28 Aprile 2021
CATEGORIA: NarrativaIl confine tra culture diverse
La parola confine è al tempo stesso convenzionale e atipica, paradossale, ambigua e ricca di significati, indica qualcosa che separa e contemporaneamente unisce, qualcosa che sta al di là dell’aria che delimita. Una linea invisibile, ma così ben percepita da chi abita nelle sue vicinanze o da chi almeno una volta nella vita ne abbia mai oltrepassata una.
Tra i diciannove e i ventidue anni mi sono trovata spesso a varcare il confine italo-sloveno a causa di un amore che non ha saputo essere abbastanza forte da calpestare i limiti imposti dalla lontananza, e quindi, alle sue difficoltà.
Partivo da casa che la notte stava lasciando spazio al giorno, quando la luce inizia gradatamente a spargersi nel cielo. Il mio era un viaggio nel viaggio: un’ora e mezza di corriera, il treno preso al volo, tre cambi e finalmente dopo quattro ore e mezza riuscivo a intravedere la costa triestina. Scogli a picco su un mare azzurro terso, vegetazione selvaggia e burbera, come a indicarmi che tutto quello che conoscevo dovevo lasciarmelo alle spalle.
In queste terre, la parola confine ha sempre portato conflitti e tragedie, vincitori e vinti, resistenze e ribellioni; ma proprio queste terre hanno dimostrato una forte volontà di superare la maledizione di “eterne contrapposizioni’’ troppo spesso radicata nell’immaginario collettivo.
Arrivavo, insomma, già spaesata ed euforica. Matic mi aspettava fuori dalla stazione di Trieste con la sua Passat targata Gorizia, una città che è essa stessa il confine. Passando con la macchina da Gorizia a Nuova Gorica l’impatto è impressionante; la prima resta una città piena di storia, luogo simbolo di incontro tra diverse culture, etnie e tradizioni. Le emozioni che si provano camminando sulle mura del castello contrastano con quelle provate mentre si varcano le porte di uno sfavillante casinò a Nuova Gorica o mentre si sorseggia un cocktail in uno dei tanti locali all’ultimo grido. Forse proprio per queste peculiarità, così diverse ma connesse, è un territorio che continua a esprimersi come località di condivisione e apertura. Una realtà unica in Europa, una volta confine invalicabile, ora porta aperta verso il futuro.
È incredibile come, appena passato il famoso cartello blu a dodici stelle che dal 2004 riconosce la Slovenia come paese europeo, il paesaggio cambi drasticamente. In Slovenia è la natura che fa da padrona, un verde accesso ingloba tutto quello che c’è intorno, le case sono piccole e umili, i negozi sembrano essersi fermati a qualche anno fa, i benzinai sono gremiti di macchine italiane visto il prezzo della benzina.

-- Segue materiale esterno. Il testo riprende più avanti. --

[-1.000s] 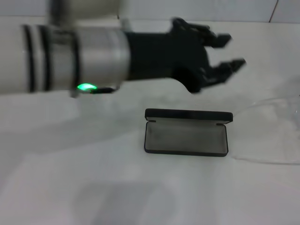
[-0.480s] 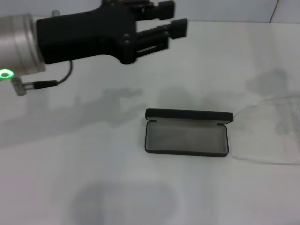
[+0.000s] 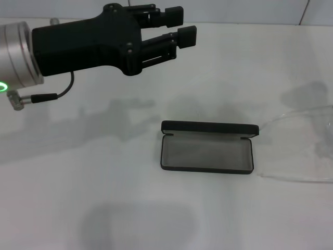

A venti minuti di macchina dal confine si arriva a Lozice, il paese dove vive Matic con la sua famiglia: mamma, papà, sorella, nonno e nonna. Duecento anime in tutto. Non esiste un supermercato, c’è solo uno smercio di pane, latte e qualche scatolame, aperto le mattine del lunedì, mercoledì e venerdì. Solitamente tutte le famiglie hanno dei maiali, delle galline, un pezzo di orto da coltivare e alberi da frutta, ciliegi, peri, prugni. Gente umile, timida, orgogliosa ma allo stesso tempo molto aperta. Cerco di inserirmi come posso, facendo domande che vengono tradotte da Matic ai genitori che non conoscono bene l’inglese, mentre le nuove generazioni parlano perfettamente sia l’inglese che l’italiano. Alla domanda “ma a voi piace l’Italia?’’, mi rispondono che sì, è molto bella, sono stati a Venezia, al Lago di Garda, e sulle Dolomiti friulane. Mi dicono che gli italiani vengono in Slovenia ad arrampicare e a fare la spesa. Tutti vanno d’accordo con tutti. Allora mi accorgo che forse, non è come si pensa, un problema di chi sta vicino al confine, ma piuttosto di chi vive più lontano, isolato nella propria cultura, radicato in ideali che non spostano mai il proprio orizzonte.
Quando, tre giorni dopo arriva il momento di tornare verso casa, la nonna di Matic, che è diventata anche un po’ la mia, mi riempie di frutta secca fatta da loro e di qualche spuntino per il viaggio, che non si sa mai, la fame viene quando meno te l’aspetti. Mentre il treno viaggia alla massima velocità tra Trieste e Venezia, penso a come mia nonna avrebbe fatto lo stesso. Giungo alla conclusione che l’affetto non conosce sicuramente confini, e che il primo passo da fare è quello di metterci sempre in discussione, abbattere quel confine che impedisce di comprenderci, senza murare le finestre, ma piuttosto aprirle e fare entrare più aria fresca possibile.